From the church, head down A Street to Fourth Street, and turn right. Fourth Street is alive with a number of coffee shops, blogstores and restaurants, where you can stroll to pick out a sidewalk lunch or dinner spot. At 1108 Fourth is the Rafael Film Center, a major independent film venue for Northern California. Built originally for silent movies in 1920, and restored for talkies after a fire in 1937, the Rafael became a victim of the multiplex trend and closed down. Then filmmaker George Lucas, a Marin resident, and others helped restore the building and opened the center in 1998.
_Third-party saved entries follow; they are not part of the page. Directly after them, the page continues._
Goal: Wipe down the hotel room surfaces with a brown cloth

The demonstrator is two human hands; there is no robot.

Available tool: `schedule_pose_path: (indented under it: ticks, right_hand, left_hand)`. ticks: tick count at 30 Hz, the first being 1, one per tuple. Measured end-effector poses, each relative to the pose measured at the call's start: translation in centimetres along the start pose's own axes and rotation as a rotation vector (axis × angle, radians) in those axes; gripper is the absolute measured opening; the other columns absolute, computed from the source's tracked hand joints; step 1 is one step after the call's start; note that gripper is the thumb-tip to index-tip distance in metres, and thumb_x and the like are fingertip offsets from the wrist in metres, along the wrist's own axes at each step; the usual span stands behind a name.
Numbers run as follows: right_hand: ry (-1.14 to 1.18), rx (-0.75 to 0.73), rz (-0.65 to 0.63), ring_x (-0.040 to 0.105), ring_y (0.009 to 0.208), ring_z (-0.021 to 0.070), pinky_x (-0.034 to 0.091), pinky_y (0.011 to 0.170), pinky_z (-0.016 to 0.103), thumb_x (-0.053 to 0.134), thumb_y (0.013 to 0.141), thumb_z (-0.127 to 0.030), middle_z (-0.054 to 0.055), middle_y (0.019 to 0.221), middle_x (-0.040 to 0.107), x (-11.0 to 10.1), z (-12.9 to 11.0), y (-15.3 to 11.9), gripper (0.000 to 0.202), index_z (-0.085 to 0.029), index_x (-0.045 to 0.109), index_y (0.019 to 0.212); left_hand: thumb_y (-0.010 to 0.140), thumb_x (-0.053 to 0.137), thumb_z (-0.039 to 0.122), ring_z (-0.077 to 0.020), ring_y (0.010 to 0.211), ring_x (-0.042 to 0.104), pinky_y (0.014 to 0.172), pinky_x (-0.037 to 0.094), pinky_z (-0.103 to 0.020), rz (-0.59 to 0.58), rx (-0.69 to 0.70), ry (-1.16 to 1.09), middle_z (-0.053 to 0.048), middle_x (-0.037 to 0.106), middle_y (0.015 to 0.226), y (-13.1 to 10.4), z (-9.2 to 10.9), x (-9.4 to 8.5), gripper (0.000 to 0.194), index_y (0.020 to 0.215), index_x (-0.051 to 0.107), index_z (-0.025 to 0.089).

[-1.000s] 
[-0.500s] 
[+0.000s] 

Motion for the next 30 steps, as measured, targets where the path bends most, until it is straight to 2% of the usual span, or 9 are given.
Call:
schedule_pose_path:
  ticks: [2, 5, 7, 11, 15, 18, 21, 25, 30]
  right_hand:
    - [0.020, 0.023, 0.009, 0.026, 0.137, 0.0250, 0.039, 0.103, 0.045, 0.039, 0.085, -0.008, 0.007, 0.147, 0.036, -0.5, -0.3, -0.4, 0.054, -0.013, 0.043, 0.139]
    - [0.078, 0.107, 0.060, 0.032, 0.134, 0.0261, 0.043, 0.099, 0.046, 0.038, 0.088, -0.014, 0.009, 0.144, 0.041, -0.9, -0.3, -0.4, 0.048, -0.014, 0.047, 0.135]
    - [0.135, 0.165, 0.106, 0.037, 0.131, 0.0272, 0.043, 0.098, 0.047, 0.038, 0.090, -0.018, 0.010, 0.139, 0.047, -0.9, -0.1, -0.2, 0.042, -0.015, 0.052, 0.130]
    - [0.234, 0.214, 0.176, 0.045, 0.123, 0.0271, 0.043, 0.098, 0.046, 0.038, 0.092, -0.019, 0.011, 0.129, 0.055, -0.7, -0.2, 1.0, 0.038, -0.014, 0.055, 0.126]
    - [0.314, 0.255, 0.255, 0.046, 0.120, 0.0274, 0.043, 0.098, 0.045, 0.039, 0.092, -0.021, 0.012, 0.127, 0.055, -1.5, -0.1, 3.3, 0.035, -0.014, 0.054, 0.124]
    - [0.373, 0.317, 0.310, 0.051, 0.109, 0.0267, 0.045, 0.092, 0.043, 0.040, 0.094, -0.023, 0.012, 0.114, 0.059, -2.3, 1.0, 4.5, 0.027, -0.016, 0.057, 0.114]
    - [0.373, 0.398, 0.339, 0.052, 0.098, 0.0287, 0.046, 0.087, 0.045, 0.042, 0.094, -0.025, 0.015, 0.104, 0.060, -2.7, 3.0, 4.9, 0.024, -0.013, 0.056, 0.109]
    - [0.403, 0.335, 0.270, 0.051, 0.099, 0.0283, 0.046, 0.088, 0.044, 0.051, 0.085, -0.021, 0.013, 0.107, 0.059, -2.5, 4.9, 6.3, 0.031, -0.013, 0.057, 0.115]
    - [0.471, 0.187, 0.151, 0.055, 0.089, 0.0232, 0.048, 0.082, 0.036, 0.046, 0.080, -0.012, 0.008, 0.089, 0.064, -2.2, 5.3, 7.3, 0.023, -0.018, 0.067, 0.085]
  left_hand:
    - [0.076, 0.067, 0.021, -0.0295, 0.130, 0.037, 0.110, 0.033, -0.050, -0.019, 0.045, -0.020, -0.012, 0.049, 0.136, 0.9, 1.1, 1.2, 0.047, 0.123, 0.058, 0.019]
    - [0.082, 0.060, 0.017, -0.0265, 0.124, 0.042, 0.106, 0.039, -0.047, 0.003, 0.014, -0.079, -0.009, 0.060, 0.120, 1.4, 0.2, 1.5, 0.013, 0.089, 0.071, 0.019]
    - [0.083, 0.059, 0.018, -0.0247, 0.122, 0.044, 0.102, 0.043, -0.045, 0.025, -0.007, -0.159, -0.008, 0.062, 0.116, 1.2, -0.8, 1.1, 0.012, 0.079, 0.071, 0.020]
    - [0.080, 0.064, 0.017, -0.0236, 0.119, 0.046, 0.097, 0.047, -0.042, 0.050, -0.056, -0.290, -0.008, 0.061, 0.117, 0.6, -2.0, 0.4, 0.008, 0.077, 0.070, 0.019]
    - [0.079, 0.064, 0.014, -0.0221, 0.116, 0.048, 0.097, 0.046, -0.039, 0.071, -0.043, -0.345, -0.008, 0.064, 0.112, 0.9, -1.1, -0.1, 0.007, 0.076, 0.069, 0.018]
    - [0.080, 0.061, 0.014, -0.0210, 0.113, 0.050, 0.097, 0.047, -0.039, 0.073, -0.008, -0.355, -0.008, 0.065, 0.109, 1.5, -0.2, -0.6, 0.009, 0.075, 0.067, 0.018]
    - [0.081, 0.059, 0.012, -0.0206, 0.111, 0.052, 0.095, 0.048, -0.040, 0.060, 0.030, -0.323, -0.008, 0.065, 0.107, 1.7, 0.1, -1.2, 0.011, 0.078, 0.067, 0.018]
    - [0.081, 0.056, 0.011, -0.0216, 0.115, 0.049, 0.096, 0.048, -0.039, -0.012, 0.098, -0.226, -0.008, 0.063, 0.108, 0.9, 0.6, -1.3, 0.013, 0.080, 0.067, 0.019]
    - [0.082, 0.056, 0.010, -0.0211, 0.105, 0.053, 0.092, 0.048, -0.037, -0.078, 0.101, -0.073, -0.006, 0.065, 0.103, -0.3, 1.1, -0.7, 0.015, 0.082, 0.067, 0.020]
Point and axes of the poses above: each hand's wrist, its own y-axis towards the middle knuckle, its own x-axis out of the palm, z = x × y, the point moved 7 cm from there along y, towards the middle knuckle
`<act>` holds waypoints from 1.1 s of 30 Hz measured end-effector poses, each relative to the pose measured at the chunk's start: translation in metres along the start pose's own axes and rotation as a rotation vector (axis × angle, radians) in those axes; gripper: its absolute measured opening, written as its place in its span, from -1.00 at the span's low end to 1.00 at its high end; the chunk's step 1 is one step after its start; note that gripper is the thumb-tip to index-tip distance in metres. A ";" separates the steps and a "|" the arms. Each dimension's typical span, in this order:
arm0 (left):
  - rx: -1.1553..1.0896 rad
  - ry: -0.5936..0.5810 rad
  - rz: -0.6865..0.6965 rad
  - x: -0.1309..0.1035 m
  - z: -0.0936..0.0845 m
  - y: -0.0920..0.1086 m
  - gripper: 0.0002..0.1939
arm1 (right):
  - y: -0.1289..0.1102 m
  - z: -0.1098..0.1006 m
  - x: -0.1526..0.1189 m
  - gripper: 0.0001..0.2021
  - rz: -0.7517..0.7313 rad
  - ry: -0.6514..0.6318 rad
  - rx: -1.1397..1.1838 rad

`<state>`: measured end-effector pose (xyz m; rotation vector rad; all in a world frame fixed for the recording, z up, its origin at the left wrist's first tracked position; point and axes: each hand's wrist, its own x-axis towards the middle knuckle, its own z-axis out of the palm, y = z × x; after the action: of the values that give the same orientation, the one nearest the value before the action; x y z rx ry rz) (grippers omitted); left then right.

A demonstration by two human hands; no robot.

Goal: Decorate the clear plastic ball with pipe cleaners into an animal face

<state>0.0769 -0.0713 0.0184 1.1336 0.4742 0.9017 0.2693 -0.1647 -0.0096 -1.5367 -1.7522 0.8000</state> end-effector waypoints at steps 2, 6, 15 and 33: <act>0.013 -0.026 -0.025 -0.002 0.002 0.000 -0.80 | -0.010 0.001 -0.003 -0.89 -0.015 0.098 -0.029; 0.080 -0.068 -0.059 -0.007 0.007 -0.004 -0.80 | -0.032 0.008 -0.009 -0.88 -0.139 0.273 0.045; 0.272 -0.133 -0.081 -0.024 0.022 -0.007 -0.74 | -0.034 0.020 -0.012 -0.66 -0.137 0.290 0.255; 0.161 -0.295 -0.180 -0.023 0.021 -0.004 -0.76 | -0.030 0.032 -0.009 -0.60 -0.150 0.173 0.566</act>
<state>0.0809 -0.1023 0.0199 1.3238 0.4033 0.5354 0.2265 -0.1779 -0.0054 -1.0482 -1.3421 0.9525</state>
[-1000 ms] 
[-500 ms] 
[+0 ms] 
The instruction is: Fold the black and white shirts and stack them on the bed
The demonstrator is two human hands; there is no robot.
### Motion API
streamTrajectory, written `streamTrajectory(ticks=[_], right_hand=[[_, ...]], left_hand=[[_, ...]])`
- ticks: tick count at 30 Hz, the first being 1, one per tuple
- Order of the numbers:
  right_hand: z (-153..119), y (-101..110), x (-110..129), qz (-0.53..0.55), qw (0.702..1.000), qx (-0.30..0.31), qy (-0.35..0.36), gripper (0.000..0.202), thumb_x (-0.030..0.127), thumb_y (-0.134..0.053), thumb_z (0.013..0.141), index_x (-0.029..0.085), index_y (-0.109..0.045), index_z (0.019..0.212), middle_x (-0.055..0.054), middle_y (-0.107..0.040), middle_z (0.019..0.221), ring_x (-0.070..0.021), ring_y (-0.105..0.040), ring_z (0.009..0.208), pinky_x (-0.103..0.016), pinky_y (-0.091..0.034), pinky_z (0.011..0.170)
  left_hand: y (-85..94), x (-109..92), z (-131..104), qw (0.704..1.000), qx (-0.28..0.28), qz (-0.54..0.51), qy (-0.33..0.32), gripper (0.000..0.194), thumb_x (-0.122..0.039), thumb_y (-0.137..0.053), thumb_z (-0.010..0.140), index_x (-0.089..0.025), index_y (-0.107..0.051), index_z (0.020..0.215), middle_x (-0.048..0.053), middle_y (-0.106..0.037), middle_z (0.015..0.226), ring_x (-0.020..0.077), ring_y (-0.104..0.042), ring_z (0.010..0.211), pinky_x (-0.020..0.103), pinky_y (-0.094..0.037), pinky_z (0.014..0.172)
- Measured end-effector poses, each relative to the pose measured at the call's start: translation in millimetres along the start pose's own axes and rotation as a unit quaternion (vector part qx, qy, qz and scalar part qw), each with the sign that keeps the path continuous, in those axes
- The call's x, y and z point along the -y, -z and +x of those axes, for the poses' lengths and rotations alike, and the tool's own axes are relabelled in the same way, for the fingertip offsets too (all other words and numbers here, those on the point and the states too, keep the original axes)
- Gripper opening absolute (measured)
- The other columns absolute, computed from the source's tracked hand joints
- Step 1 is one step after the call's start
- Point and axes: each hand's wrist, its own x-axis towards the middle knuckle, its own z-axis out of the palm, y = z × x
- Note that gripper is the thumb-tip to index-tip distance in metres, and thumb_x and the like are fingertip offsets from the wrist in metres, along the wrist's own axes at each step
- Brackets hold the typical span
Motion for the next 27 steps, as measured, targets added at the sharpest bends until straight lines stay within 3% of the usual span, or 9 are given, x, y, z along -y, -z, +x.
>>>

You may wish to drive the next section of the stroll, which ends at WildCare center. On foot, backtrack on Fourth Street, head right, or south, down B Street. Along B Street are four historic buildings rated from excellent to exceptional: The addresses are 848, 840, 810, and 724 all originally built the early 1880s. Cross busy Second Street, and into the palm-tree lined entrance to Albert Park. Walk past the large field and then left to WildCare center at 76
Albert Park Lane. Founded by Elizabeth Terwilliger, the grandame of Marin environmental conservation, WildCare gives treatment to thousands of orphaned and sick birds and wild critters. They also provide classes and nature hikes for thousands of children and adults throughout the Bay Area. Once inside the center’s gates, you are in an oasis among herons, pelicans, hawks, egrets raccoons, squirrels, who knows on the grounds of the wildlife hospital.